Updated: Nov 20
A reflection on General Synod with apologies to Don McLean and Horatio Spafford
When in 1959, Buddy Holly, Ritchie Valens and J.P. “The Big Bopper” Richardson, and their pilot died in a plane crash after a concert, Don McLean was a thirteen-year-old paperboy. It was thirteen years later, that the then unknown folk musician, wrote “American Pie”. McLean’s work reverberates with echoes of his Catholic upbringing.
It is a melancholy song about a terrible tragedy - the sort of song suited to the mood induced by watching the Church of England’s General Synod this week.
General Synod should “make me smile”, with the good news of the fruit of the glorious gospel. Yet "February made me shiver", and this week it landed ever more, “bad news on the doorstep”, of each and every Biblically orthodox member of the Church of England.

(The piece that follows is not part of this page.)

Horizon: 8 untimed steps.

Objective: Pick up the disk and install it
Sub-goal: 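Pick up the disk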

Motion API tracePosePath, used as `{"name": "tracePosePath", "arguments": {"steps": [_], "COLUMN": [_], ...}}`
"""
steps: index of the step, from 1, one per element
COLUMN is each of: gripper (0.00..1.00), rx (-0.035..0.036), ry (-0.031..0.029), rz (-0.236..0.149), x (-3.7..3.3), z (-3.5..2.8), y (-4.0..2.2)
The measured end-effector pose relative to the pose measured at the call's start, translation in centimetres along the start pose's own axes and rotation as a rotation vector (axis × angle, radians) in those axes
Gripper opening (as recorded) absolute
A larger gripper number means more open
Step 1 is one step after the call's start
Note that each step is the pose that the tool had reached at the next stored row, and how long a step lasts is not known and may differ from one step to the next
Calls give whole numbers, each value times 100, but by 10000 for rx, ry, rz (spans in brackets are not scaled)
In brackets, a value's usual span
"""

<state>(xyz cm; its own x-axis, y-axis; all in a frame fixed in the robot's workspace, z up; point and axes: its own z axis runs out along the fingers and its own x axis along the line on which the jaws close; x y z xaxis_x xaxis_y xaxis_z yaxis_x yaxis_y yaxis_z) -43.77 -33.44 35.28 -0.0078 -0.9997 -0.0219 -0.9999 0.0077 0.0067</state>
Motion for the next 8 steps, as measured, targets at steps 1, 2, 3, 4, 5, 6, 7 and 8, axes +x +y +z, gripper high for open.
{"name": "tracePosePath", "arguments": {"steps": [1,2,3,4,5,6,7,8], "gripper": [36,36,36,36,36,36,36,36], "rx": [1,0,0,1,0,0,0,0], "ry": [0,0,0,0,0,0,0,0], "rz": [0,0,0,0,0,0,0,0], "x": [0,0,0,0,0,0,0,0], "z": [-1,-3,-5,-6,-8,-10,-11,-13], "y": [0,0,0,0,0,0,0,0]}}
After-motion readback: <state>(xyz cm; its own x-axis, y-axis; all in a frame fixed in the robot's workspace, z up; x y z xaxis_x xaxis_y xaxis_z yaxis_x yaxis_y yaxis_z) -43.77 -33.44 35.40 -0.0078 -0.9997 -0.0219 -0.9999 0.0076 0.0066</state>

Despite their “faith in God above” many are asking whether they will look back in years to come and see 15th November 2023 as “the day” the Church of England “died”, in the fatal car crash of the Prayers of Love and Faith. The day when, “while the king was looking down” Synod “stole his thorny crown” by rendering it needless. Needless because the Bishops of the Church of England (with honourable exceptions) believe that they can transform something from being sinful to a blessing without the necessity of the propitiation, expiation and sanctification of the King of the Jews.
The Bishops should have been commending to every person, “…the bliss of this glorious thought, my sin. Not in part but the whole, is nailed to the cross, and I bear it no more, Praise the Lord, praise the Lord, O my soul”, instead they “sang dirges in the dark” in praise of, “creating a space for a pastoral response in a time of uncertainty”, “living with contradictory hopes” and “iterative” theology.
As Synod welcomed the commendation of prayers and services to bless sin, I looked hard for “some happy news” yet instead “I saw Satan laughing with delight”.
Everything that emanates from the House of Bishops ought to chime and resound with the love of Christ for all people as expressed in the doctrine of the Church of England. Instead, the Bishops were nothing but “a resounding gong or a clanging cymbal”. At least as far as the CofE is concerned is sounds as if, “The church bells all were broken”.
There were encouraging speeches, reminding Synod that "the Bible tells it so", but the question remains as to whether the lampstand has been removed, taken with them as “The Father, Son and the Holy Ghost… caught the last train” out of the Church of England.
But there is hope. Even if the Church of England has died, and even if a little bit of the believer dies with it. Unless the Lord wills it, "This'll not be the day that” he, she or hope dies.
Where the Archbishop of York sees “contradictory hope” the believer faces uncertainty full of confidence that,
“… I know the plans I have for you, declares the Lord, plans for welfare and not for evil, to give you a future and a hope.” (Jeremiah 29:11)
As, in his grief, Horatio Spafford also wrote, there is another, “…day when faith shall be sight, The Clouds be rolled back as a scroll. The trump shall resound, and the Lord shall descend, Even so it is well with my soul”.
In the melancholia induced by Synod, “…Lord, haste” that day.